Problem requirements:
The result should be every line of the listing that holds the word "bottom".

########

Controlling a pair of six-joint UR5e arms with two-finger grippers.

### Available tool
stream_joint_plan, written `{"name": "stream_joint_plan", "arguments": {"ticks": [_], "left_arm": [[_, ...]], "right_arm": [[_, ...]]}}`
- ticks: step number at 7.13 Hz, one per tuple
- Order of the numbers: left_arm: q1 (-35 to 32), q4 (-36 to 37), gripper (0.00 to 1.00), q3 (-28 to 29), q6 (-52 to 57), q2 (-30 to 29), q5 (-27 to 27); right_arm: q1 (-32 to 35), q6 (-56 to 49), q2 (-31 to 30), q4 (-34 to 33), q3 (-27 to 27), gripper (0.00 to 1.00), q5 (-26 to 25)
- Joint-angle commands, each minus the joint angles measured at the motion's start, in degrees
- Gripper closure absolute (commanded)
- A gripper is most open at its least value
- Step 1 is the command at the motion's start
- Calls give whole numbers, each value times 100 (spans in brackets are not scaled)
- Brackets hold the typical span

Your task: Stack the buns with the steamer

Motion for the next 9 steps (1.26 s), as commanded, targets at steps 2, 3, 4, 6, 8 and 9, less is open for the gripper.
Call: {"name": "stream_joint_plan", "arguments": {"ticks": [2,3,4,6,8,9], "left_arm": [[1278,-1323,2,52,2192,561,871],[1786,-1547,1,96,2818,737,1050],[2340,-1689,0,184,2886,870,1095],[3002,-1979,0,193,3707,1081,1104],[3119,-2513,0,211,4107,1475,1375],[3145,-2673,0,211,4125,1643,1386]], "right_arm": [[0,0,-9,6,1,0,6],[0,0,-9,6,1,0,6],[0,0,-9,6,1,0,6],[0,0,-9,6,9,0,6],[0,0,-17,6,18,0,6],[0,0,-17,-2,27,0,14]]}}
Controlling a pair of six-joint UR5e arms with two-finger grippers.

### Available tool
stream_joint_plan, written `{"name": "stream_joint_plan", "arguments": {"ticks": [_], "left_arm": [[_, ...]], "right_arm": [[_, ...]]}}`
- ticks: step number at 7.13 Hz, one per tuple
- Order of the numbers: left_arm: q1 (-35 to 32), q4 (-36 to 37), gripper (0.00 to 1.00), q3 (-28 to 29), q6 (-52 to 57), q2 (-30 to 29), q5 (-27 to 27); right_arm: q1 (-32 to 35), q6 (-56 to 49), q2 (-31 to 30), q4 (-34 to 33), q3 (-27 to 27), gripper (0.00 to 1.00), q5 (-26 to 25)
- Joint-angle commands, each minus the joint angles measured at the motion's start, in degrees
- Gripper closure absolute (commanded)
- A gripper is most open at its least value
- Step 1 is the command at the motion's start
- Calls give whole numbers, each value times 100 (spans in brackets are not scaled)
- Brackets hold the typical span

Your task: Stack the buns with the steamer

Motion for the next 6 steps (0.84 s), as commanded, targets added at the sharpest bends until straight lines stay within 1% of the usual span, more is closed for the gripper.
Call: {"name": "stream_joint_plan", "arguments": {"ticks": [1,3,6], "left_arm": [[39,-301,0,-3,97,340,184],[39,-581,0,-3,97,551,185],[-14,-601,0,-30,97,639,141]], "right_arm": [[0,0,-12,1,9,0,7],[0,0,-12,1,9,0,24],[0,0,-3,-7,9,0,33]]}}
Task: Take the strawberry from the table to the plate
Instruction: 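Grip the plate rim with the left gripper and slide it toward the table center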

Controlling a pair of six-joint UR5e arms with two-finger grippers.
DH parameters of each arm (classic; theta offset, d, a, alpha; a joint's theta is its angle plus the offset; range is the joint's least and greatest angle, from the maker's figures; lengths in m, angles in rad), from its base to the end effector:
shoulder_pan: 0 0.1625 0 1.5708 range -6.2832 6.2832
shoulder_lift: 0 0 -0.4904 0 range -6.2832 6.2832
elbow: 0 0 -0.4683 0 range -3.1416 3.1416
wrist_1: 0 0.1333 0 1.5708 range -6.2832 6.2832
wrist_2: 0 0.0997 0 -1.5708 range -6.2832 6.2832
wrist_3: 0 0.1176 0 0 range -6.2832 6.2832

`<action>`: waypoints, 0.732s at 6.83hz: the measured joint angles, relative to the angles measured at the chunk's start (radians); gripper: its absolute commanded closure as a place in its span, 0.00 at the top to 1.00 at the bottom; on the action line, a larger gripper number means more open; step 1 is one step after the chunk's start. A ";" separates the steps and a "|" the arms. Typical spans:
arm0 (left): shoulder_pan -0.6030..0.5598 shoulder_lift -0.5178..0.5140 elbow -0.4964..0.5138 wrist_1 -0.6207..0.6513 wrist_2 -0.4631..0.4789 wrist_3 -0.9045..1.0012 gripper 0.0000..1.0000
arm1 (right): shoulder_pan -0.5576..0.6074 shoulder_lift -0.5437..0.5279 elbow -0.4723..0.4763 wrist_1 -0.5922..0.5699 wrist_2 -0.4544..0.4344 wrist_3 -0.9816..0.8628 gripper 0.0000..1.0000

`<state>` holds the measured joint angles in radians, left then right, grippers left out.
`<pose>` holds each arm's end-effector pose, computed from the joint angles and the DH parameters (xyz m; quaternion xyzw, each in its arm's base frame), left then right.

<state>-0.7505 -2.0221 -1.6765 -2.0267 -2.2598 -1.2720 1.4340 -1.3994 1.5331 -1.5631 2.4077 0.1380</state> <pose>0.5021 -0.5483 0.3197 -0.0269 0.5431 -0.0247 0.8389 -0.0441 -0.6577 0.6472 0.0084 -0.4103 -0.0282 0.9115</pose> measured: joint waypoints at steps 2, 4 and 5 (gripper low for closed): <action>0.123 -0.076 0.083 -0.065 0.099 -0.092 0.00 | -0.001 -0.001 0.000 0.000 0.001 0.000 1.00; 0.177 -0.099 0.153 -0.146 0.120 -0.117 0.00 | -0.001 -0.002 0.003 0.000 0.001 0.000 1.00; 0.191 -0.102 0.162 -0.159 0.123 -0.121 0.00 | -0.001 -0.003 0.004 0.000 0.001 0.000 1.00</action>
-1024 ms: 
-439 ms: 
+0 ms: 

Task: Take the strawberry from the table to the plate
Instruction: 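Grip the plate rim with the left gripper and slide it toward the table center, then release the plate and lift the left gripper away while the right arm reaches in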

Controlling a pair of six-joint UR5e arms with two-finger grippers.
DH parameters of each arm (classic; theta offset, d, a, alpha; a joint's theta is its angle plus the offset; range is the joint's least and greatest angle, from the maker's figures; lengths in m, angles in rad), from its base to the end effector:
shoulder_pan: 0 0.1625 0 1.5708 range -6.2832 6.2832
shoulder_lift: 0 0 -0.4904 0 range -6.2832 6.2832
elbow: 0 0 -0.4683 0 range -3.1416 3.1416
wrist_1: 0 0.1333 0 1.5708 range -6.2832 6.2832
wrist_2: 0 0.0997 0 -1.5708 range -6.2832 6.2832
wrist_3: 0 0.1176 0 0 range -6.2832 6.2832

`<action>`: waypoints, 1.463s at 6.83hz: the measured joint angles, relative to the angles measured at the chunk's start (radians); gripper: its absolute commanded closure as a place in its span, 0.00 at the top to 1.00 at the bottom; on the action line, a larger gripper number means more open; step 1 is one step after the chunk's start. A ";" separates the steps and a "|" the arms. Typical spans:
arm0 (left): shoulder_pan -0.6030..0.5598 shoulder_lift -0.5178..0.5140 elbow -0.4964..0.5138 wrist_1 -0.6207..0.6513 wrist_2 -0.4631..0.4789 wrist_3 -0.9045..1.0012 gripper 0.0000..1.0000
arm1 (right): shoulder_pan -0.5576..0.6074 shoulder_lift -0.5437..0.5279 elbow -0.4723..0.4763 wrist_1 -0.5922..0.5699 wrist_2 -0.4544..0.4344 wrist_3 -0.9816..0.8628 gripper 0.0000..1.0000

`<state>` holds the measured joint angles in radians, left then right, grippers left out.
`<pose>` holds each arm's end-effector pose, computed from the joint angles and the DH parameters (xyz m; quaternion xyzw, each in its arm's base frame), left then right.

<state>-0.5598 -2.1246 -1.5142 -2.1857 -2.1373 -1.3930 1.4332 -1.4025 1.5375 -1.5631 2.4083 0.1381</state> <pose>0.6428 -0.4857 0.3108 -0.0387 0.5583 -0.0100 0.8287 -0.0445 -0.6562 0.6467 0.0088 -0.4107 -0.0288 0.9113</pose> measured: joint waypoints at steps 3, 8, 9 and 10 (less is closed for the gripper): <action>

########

Result:
`<action>`: waypoints, 0.732s at 6.83hz: the measured joint angles, relative to the angles measured at the chunk's start (radians); gripper: its absolute commanded closure as a place in its span, 0.00 at the top to 1.00 at the bottom; on the action line, a larger gripper number means more open; step 1 is one step after the chunk's start. A ";" separates the steps and a "|" the arms. Typical spans:
`<action>`: waypoints, 1.463s at 6.83hz: the measured joint angles, relative to the angles measured at the chunk's start (radians); gripper: its absolute commanded closure as a place in its span, 0.00 at the top to 1.00 at the bottom; on the action line, a larger gripper number means more open; step 1 is one step after the chunk's start. A ";" separates the steps and a "|" the arms. Typical spans:

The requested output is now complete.